_DIRECTIONS_. The response must consist of every line of the listing, reproduced verbatim.

=======

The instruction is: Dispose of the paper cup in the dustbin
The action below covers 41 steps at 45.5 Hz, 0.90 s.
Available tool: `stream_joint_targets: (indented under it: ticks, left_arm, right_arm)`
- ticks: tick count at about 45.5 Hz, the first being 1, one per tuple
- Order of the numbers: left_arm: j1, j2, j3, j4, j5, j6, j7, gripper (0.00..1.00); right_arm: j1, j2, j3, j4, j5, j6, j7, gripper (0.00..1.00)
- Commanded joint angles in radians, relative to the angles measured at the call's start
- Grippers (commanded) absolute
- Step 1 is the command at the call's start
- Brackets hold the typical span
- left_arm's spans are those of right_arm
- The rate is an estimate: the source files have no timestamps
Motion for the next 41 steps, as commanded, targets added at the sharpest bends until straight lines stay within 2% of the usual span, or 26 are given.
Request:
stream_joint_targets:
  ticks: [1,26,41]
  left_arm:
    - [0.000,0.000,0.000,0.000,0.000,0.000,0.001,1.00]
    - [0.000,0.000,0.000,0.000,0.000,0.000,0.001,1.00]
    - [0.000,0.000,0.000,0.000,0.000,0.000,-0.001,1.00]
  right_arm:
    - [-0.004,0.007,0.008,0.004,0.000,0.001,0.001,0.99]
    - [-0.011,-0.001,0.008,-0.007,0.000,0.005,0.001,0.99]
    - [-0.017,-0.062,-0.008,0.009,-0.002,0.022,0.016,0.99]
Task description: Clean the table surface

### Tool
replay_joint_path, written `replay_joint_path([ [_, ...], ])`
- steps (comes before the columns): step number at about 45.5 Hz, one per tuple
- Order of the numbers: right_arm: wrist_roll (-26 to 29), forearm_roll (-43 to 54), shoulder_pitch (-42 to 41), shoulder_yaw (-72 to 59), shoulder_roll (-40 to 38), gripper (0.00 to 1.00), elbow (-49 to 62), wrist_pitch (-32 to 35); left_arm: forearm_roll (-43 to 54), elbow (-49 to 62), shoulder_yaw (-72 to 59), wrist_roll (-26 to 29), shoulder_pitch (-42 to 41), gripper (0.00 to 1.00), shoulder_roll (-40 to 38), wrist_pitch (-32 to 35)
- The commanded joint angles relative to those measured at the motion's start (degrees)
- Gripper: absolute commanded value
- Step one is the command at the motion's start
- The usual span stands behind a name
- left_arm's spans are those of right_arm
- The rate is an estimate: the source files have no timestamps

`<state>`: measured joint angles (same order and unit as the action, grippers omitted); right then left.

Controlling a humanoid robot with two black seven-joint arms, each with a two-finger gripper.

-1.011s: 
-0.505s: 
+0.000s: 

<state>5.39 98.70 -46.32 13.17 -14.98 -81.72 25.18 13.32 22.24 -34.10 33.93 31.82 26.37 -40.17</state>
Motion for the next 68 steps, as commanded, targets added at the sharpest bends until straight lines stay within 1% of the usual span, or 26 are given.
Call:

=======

_PROBLEM SOLUTION_.
The instruction is: Dispose of the paper cup in the dustbin
The action below covers 41 steps at 45.5 Hz, 0.90 s.
Available tool: `stream_joint_targets: (indented under it: ticks, left_arm, right_arm)`
- ticks: tick count at about 45.5 Hz, the first being 1, one per tuple
- Order of the numbers: left_arm: j1, j2, j3, j4, j5, j6, j7, gripper (0.00..1.00); right_arm: j1, j2, j3, j4, j5, j6, j7, gripper (0.00..1.00)
- Commanded joint angles in radians, relative to the angles measured at the call's start
- Grippers (commanded) absolute
- Step 1 is the command at the call's start
- Brackets hold the typical span
- left_arm's spans are those of right_arm
- The rate is an estimate: the source files have no timestamps
Motion for the next 41 steps, as commanded, targets added at the sharpest bends until straight lines stay within 2% of the usual span, or 26 are given.
Request:
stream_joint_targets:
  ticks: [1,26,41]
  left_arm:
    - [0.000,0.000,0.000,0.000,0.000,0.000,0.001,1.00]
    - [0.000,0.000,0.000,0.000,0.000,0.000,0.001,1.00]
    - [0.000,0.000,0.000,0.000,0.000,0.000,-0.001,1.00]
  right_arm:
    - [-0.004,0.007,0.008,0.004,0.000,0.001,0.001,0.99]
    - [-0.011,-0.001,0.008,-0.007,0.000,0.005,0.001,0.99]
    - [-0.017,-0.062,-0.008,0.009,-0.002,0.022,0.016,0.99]
Task description: Clean the table surface

### Tool
replay_joint_path, written `replay_joint_path([ [_, ...], ])`
- steps (comes before the columns): step number at about 45.5 Hz, one per tuple
- Order of the numbers: right_arm: wrist_roll (-26 to 29), forearm_roll (-43 to 54), shoulder_pitch (-42 to 41), shoulder_yaw (-72 to 59), shoulder_roll (-40 to 38), gripper (0.00 to 1.00), elbow (-49 to 62), wrist_pitch (-32 to 35); left_arm: forearm_roll (-43 to 54), elbow (-49 to 62), shoulder_yaw (-72 to 59), wrist_roll (-26 to 29), shoulder_pitch (-42 to 41), gripper (0.00 to 1.00), shoulder_roll (-40 to 38), wrist_pitch (-32 to 35)
- The commanded joint angles relative to those measured at the motion's start (degrees)
- Gripper: absolute commanded value
- Step one is the command at the motion's start
- The usual span stands behind a name
- left_arm's spans are those of right_arm
- The rate is an estimate: the source files have no timestamps

`<state>`: measured joint angles (same order and unit as the action, grippers omitted); right then left.

Controlling a humanoid robot with two black seven-joint arms, each with a two-finger gripper.

-1.011s: 
-0.505s: 
+0.000s: 

<state>5.39 98.70 -46.32 13.17 -14.98 -81.72 25.18 13.32 22.24 -34.10 33.93 31.82 26.37 -40.17</state>
Motion for the next 68 steps, as commanded, targets added at the sharpest bends until straight lines stay within 1% of the usual span, or 26 are given.
Call:

The output is finished and nothing more is needed.